By Maria Saporta
As published in the Atlanta Business Chronicle on Nov. 24, 2017
The Ben Franklin Academy, an independent, small college-prep high school near Emory University, has raised nearly $2 million to complete an expansion of its campus.
“We finished everything without any debt,” said Dr. Martha Burdette, Ben Franklin Academy’s head of school. “Our goal was $1.75 million, and we raised almost $2 million.
BFA’s campus is unlike any high school. It is located in two houses (one that was recently expanded by 2,300 square feet), nestled among trees and nature. and its teacher-to-student ratio is 1-to-4 – allowing for individualized learning opportunities for students to master a subject before going to the next level.
The expansion includes a room in honor of the late Dr. Wood “Doc” Smethurst, who co-founded the Academy with Burdette in 1987, to offer students a rigorous academic curriculum tailored to their individual learning style, needs and special interests.
The school’s enrollment grew from about 98 students in 2009 to a total of 139 students in both the half-day and full-day programs. That growth translated into the need for additional space.
The expansion includes specialized learning spaces for hands-on experimentation – specifically in the arts and sciences, conference and work room additions providing flexible spaces for study, instruction, testing and meetings. It also includes an elevator for increased accessibility, outdoor spaces that beautify the school and create more gathering spaces on campus, new technology and new furniture to keep the current classrooms functional and comfortable.
“Our vision has always been to remain small and be really good at what we do,” Burdette said. “We like where we are. Since the beginning, it’s been about quality, innovation, individualized attention and the nurturing of students.”
Burdette said BFA received 157 gifts to pay for the expansion, and the major donors were the Lettie Pate Evans Foundation, Jane and Dameron Black III, the Duvall and Rex Fuqua family, the Sartain Lanier Family Foundation, Julian Williams and her late husband John Y. Williams, and SunTrust’s Thomas Guy Woolford Charitable Trust. Burdette said she was especially pleased on how well the addition blends in with the older homes on the property. “It all fits well together,” she said.
LaGrange College gift
Atlanta businessman Jerry Wilkinson and his family have donated $1 million to LaGrange College to support its “From Promise to Prominence Campaign,” specifically its Servant Scholars Program.
The program will now be known as the Wilkinson Family Servant Scholars Program. Wilkinson, a member of the college’s Board of Trustees, is the founder and chairman of the Wilkinson Companies, a real estate management firm. Since 1984, he has directed the operations and growth of the company and its subsidiaries, including properties in LaGrange.

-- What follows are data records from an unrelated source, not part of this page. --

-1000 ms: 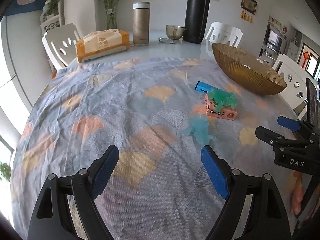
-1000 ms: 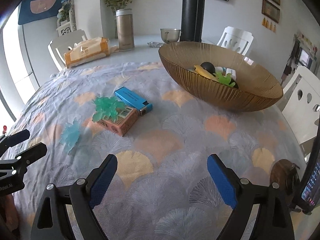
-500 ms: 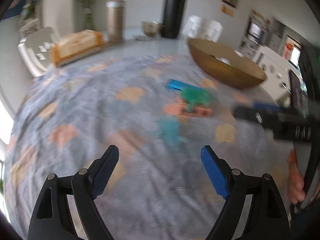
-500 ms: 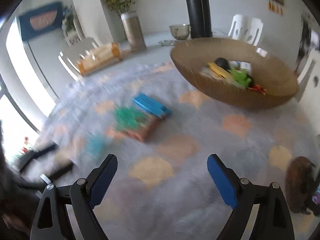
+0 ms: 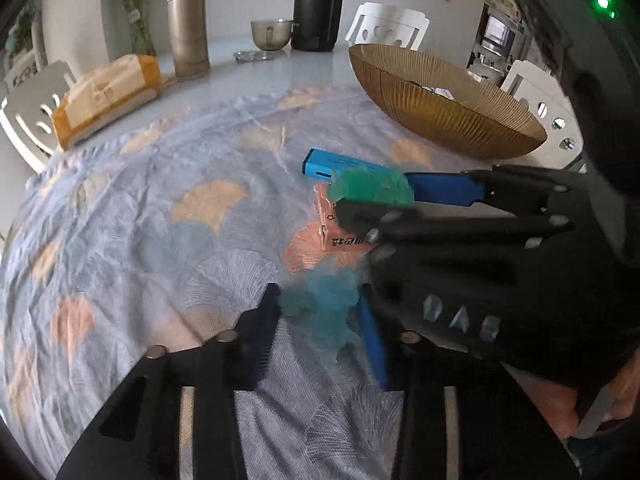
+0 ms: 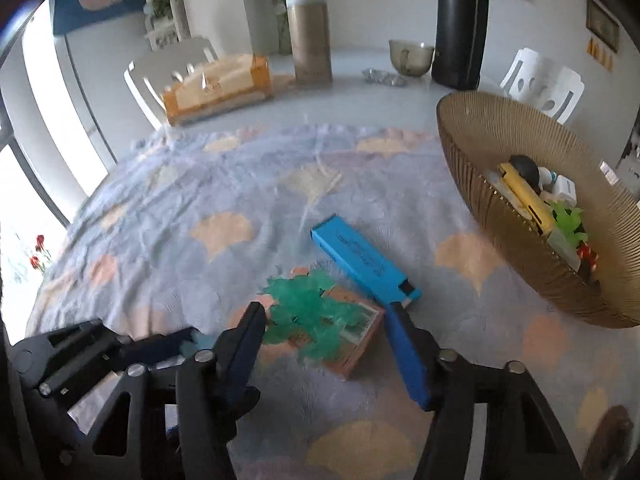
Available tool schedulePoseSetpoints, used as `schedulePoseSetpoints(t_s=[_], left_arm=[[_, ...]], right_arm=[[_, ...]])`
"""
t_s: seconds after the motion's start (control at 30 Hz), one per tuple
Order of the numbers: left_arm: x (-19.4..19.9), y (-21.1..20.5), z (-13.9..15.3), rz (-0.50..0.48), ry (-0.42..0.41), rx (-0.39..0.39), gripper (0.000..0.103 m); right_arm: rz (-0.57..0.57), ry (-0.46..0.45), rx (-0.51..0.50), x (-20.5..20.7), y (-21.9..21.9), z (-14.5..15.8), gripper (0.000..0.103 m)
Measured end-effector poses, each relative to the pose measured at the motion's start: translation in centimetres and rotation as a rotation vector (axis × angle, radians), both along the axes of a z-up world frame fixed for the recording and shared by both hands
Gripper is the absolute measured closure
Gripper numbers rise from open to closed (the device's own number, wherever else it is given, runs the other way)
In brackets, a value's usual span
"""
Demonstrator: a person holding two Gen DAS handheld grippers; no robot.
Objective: Organize rigid objects
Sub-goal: 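Grasp the light-blue translucent figure with the left tool while the right tool grasps the green one, then carry the light-blue figure with the left tool while the right tool carries the green figure over the bowl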
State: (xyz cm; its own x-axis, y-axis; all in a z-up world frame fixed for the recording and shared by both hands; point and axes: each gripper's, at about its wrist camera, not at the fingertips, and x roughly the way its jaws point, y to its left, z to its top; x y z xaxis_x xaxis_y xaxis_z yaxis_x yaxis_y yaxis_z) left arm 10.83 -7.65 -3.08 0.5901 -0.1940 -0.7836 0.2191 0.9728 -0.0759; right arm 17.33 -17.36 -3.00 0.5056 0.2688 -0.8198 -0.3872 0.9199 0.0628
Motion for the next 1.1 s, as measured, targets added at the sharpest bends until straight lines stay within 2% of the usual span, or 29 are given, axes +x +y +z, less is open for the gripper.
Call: schedulePoseSetpoints(t_s=[0.07, 0.23, 0.5, 0.63, 0.73, 0.83, 0.87, 0.9, 0.93, 0.97, 1.1], left_arm=[[-0.3, 0.0, 0.2, -0.007, -0.011, -0.006, 0.069], [-1.6, 0.3, 1.1, -0.007, -0.046, -0.026, 0.069], [-5.2, 2.0, 1.9, 0.046, -0.086, -0.07, 0.069], [-5.9, 2.9, 1.1, 0.062, -0.082, -0.104, 0.069], [-5.9, 3.0, 1.2, 0.079, -0.1, -0.091, 0.069], [-6.0, 2.6, 1.1, 0.077, -0.105, -0.067, 0.069], [-6.0, 2.6, 1.1, 0.076, -0.105, -0.06, 0.069], [-6.1, 2.6, 1.1, 0.076, -0.11, -0.056, 0.069], [-6.2, 2.6, 1.2, 0.077, -0.118, -0.057, 0.069], [-6.3, 2.6, 1.2, 0.078, -0.122, -0.058, 0.069], [-6.4, 2.6, 1.2, 0.077, -0.117, -0.062, 0.069]], right_arm=[[-0.003, -0.012, 0.008, -0.2, -0.2, 0.3, 0.067], [-0.002, -0.007, 0.056, -1.2, -0.8, 1.1, 0.067], [-0.023, -0.036, 0.101, -6.2, -4.1, 3.1, 0.067], [-0.014, -0.017, 0.098, -8.2, -5.9, 1.8, 0.067], [0.012, 0.017, 0.101, -9.0, -6.6, 0.3, 0.067], [0.03, 0.023, 0.063, -9.3, -6.3, -0.5, 0.067], [0.04, 0.015, 0.057, -9.5, -6.2, -0.4, 0.067], [0.056, 0.019, 0.053, -9.6, -5.9, -0.6, 0.061], [0.063, 0.031, 0.048, -9.6, -5.8, -0.9, 0.054], [0.064, 0.036, 0.039, -9.6, -5.7, -1.0, 0.042], [0.056, 0.005, 0.033, -9.9, -5.8, -0.7, 0.042]])
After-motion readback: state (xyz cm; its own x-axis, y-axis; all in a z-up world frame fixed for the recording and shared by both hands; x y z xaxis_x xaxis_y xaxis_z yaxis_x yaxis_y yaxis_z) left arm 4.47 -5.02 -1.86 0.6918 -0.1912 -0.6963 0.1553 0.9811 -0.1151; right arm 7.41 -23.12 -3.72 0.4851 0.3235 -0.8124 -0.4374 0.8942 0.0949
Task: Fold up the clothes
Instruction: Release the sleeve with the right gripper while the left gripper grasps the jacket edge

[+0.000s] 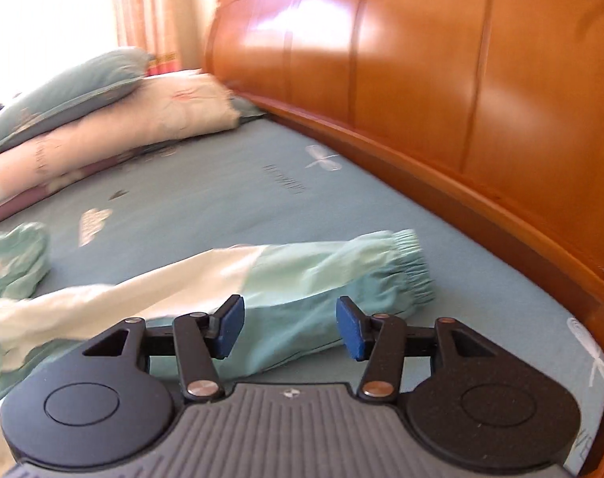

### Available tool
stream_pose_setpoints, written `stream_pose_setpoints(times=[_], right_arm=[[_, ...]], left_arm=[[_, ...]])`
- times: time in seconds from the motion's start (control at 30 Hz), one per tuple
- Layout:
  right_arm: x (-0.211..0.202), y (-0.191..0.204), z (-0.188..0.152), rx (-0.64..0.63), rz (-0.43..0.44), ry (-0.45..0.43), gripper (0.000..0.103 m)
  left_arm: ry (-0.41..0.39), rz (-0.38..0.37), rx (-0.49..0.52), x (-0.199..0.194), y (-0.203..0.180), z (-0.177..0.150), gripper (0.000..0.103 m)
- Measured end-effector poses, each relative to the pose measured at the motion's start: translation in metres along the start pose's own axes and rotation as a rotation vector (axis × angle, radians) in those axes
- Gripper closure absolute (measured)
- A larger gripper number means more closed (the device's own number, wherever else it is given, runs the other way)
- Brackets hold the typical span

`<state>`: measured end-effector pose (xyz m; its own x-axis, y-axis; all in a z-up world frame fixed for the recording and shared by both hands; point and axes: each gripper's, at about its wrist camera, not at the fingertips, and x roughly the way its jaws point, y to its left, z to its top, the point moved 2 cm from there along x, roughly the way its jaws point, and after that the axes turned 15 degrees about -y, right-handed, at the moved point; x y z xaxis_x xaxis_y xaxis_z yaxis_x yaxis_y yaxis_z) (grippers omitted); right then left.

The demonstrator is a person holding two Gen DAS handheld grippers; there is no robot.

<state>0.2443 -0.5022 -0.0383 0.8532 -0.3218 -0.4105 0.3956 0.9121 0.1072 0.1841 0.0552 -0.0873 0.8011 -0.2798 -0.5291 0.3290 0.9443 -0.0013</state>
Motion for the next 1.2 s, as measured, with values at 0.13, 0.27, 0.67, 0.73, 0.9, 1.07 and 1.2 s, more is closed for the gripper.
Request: stream_pose_setpoints(times=[0.13, 0.27, 0.67, 0.73, 0.9, 1.07, 1.2], right_arm=[[-0.039, 0.078, -0.016, -0.117, 0.236, 0.058, 0.047], [-0.083, 0.162, -0.038, -0.246, 0.442, 0.087, 0.045], [-0.192, 0.298, -0.139, -0.318, 0.741, 0.141, 0.04], [-0.198, 0.302, -0.151, -0.297, 0.753, 0.177, 0.04], [-0.199, 0.301, -0.165, -0.302, 0.7, 0.223, 0.039], [-0.197, 0.29, -0.166, -0.277, 0.657, 0.235, 0.039], [-0.196, 0.283, -0.164, -0.264, 0.629, 0.23, 0.038]], left_arm=[[-0.026, 0.054, -0.049, -0.031, 0.022, -0.009, 0.032], [-0.06, 0.129, -0.043, -0.06, 0.042, -0.02, 0.031], [-0.06, 0.325, -0.154, -0.069, 0.121, -0.057, 0.04], [-0.063, 0.289, -0.26, -0.065, 0.132, -0.066, 0.038], [-0.053, 0.195, -0.467, -0.047, 0.147, -0.086, 0.038], [-0.042, 0.187, -0.468, -0.041, 0.142, -0.084, 0.09], [-0.115, 0.327, -0.321, -0.071, 0.145, -0.056, 0.097]])
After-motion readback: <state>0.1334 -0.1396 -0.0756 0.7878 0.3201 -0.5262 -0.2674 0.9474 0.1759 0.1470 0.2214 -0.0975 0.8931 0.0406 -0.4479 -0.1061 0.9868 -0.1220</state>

“I am profoundly grateful for this generous, transformative gift in support of our Servant Scholars Program,” said Dan McAlexander, president of LaGrange College. “The Wilkinson family has a deep passion for and commitment to serving others. Their support will help this program become a national model for how students at small liberal arts colleges can transform the community in which they live through service, finding themselves transformed as a result.”
Steve Nygren and Serenbe
Steve Nygren, the founder and CEO of the Serenbe community southwest of Atlanta near the Chattahoochee River, received the “Leader in Innovation Award” at the 2017 Global Wellness Summit in October. In September, he also received Southface’s 2017 Argon Award.
Both prestigious awards recognized Nygren for being an industry leader in the world of sustainability and for creating one of the first wellness communities in the world. The Global Wellness Institute is a nonprofit organization with the mission to educate the public and private sectors about preventative health and wellness.
The Leader in Innovation Award was presented to Nygren for creating Serenbe and for protecting the rural land of Chattahoochee Hills.
Callanwolde leadership change
Peggy Still Johnson, executive director of the Callanwolde Fine Arts Center, is stepping down after five years. When she started at Callanwolde, the board gave her a list of priorities – restore all seven buildings on the 12-acre campus and expand the program offerings to better serve Atlanta’s diverse arts community. On Oct. 25, Johnson accomplished those goals. A ribbon-cutting was held for the final restoration project at the estate thanks to a successful $2.1 million capital campaign that Johnson helped lead. For the first time in its history, Callanwolde now is able to use the entire campus for arts education.
“Being the executive director, for nearly five years, has been one of the most amazing, hardest and best experiences of my career,” Johnson said. “I am so proud of what we have been able to accomplish in what we thought would take 10 years to do in the transformation of Callanwolde.” A search for the new executive director is underway.